(Stored data)
______________________________

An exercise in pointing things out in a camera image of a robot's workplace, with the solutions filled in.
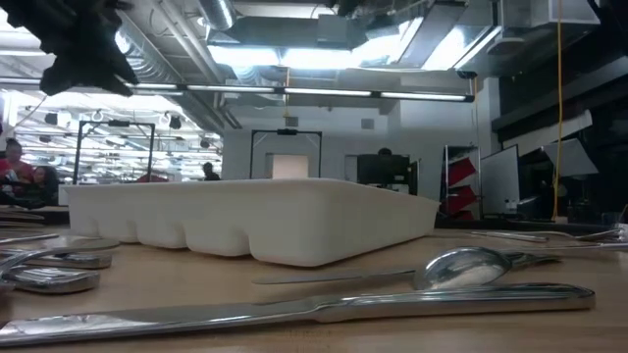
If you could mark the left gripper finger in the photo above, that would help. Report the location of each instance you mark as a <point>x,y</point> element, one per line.
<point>93,73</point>

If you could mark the silver spoon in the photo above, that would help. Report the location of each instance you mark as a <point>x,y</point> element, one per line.
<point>83,243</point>
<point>29,238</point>
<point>461,269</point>
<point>598,246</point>

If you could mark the silver fork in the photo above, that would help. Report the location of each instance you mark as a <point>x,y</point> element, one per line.
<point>606,235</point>

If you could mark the white plastic cutlery tray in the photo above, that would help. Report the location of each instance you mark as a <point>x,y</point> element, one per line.
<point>294,220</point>

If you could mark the person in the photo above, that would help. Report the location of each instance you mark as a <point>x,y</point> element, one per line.
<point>384,152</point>
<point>210,172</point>
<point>12,157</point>
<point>45,184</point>

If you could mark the white angled panel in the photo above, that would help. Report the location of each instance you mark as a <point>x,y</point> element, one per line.
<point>571,159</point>

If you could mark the whiteboard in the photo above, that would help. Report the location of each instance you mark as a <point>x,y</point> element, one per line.
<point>500,181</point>

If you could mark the white glowing screen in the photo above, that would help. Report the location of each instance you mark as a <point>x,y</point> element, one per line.
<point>289,166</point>

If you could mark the red shelf rack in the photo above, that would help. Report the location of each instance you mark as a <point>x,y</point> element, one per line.
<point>461,171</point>

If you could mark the long ceiling light bar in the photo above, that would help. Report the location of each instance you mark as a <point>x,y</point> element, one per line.
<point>324,91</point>

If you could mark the grey ceiling box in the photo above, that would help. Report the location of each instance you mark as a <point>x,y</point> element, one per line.
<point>333,32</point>

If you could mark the black monitor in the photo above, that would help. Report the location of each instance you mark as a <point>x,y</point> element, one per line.
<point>382,169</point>

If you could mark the black gantry frame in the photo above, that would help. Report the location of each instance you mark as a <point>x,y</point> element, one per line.
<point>77,157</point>
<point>287,132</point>

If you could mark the silver ventilation duct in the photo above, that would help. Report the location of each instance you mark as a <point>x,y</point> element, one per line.
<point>218,15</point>

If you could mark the small grey wall box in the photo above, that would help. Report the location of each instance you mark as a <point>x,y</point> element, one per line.
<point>291,121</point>
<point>367,124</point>

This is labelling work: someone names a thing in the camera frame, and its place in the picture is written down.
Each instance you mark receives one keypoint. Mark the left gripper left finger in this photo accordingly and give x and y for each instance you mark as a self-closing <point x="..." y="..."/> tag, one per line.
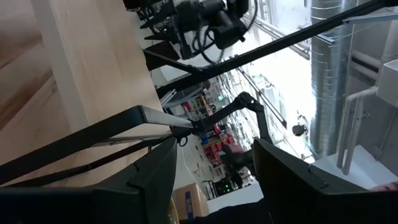
<point x="93" y="205"/>

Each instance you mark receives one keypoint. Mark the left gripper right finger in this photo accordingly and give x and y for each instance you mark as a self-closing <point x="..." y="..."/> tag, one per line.
<point x="311" y="202"/>

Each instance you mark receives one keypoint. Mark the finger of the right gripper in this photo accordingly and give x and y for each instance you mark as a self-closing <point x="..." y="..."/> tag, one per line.
<point x="163" y="19"/>
<point x="164" y="35"/>

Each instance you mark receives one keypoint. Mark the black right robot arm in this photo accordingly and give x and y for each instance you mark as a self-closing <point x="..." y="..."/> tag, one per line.
<point x="224" y="25"/>

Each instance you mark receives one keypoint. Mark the cardboard box with blue label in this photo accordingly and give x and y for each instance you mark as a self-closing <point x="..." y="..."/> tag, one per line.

______________________________

(Assignment) Wherever the string "with" appears in the entries above, return the line it appears on.

(Your response)
An exercise in pointing things out in a camera image of a robot's workplace, with the solutions filled in.
Each instance you mark receives one keypoint. Mark the cardboard box with blue label in this photo accordingly and give x and y for each instance you mark as a self-closing <point x="..." y="..."/> tag, one per line.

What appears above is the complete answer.